By Andrew Warshaw, Chief Correspondent
March 11 – Financial figures released by the Premier League’s bottom club, Queens Park Rangers, in their bid to remain in the top flight of English football will have raised eyebrows throughout Europe, not least at UEFA’s Swiss headquarters.
Rangers have disclosed that their wage bill almost doubled – from £27.6m to £56m – in the year to 31 May 2012, the club’s first back in the Premiership, resulting in a reported a loss of £22.6m with debts jumping 57% to an eye-watering £89m.
The figures, significantly, do not include the club’s latest spending spree and appear to fly in the face of UEFA President Michel Platini’s demand for prudence and stability via his financial fair play rules, designed to force clubs to financial breakeven and not spend beyond their means.
The capacity of Rangers’ stadium is a mere 18,500 and chairman Tony Fernandes admitted that spending needed to be “closely monitored and controlled”. But he was keen to add: “A critical driver of any club’s value is its presence in the Premier League and the club achieved its key objective for the 2011-12 season by successfully securing its Premier League status. The financial results reflect the club’s focus on on-pitch success.”
Since the end of the last financial year Rangers have embarked on an even more extravagant recruitment, both during the summer and the January transfer window, twice breaking their transfer record by spending more than £20m jointly on Loic Remy and Christopher Samba.
With a new and lucrative television deal kicking in next season, it has never been more important to preserve Premier League status and both signings were aimed at helping the club avoid relegation.
QPR are partly owned by Fernandes and partly by Malaysian business tycoons Kamarudin Bin Meranun and Ruben Emir Gnanalingam, who have a combined 66% stake. The remainder belongs to the Mittal family.
Although results have picked up under manager Harry Redknapp, relegation is still a likely prospect with only a handful of fixtures left. Even though the club have huge financial backing – Lakshmi Mittal is listed as the 41st richest person in the world by Forbes magazine, with a net worth of $16.5 billion – their situation will not be lost on either UEFA or English football authorities, with the realistic possibility of a return to the Championship substantially in the red.
There would then be the even more alarming prospect of going the same way as Portsmouth, the ailing League One club whose financial meltdown after going for broke has been well chronicled.
Fernandes is adamant the Rangers board know exactly what they are doing. “There are a number of potential risks and uncertainties that could have a material impact on the group’s long-term performance,” he said. “(But) these risks and uncertainties are monitored by the board on a regular basis.”

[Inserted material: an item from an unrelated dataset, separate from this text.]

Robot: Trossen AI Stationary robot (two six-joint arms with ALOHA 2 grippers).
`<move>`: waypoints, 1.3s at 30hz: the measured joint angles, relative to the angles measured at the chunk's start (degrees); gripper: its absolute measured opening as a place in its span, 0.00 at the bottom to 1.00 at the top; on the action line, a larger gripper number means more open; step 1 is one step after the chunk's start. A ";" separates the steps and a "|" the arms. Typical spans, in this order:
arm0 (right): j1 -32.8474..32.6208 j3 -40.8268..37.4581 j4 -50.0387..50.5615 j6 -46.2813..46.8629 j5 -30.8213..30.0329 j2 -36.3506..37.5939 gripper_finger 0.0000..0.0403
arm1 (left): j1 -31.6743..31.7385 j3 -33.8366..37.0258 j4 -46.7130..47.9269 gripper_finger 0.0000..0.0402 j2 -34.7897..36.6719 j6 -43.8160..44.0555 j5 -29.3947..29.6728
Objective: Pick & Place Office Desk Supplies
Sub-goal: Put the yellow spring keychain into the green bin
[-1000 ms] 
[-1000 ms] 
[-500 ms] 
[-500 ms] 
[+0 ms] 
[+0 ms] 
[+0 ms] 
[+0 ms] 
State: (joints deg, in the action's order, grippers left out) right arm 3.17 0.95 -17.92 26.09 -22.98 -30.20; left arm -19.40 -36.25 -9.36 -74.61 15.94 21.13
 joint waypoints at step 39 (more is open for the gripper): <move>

Former Welsh international Robbie Savage, now a regular radio and television pundit for the BBC, was quoted as saying: “It’s madness. You look at what happened to Pompey and it was really, really sad. I know QPR are funded very well … but it is a huge gamble.”
He was supported by former Bolton Wanderers manager Owen Coyle who told the BBC: “If the worst happens the financial position QPR will be in doesn’t bear thinking about. This feels like a club panicking.”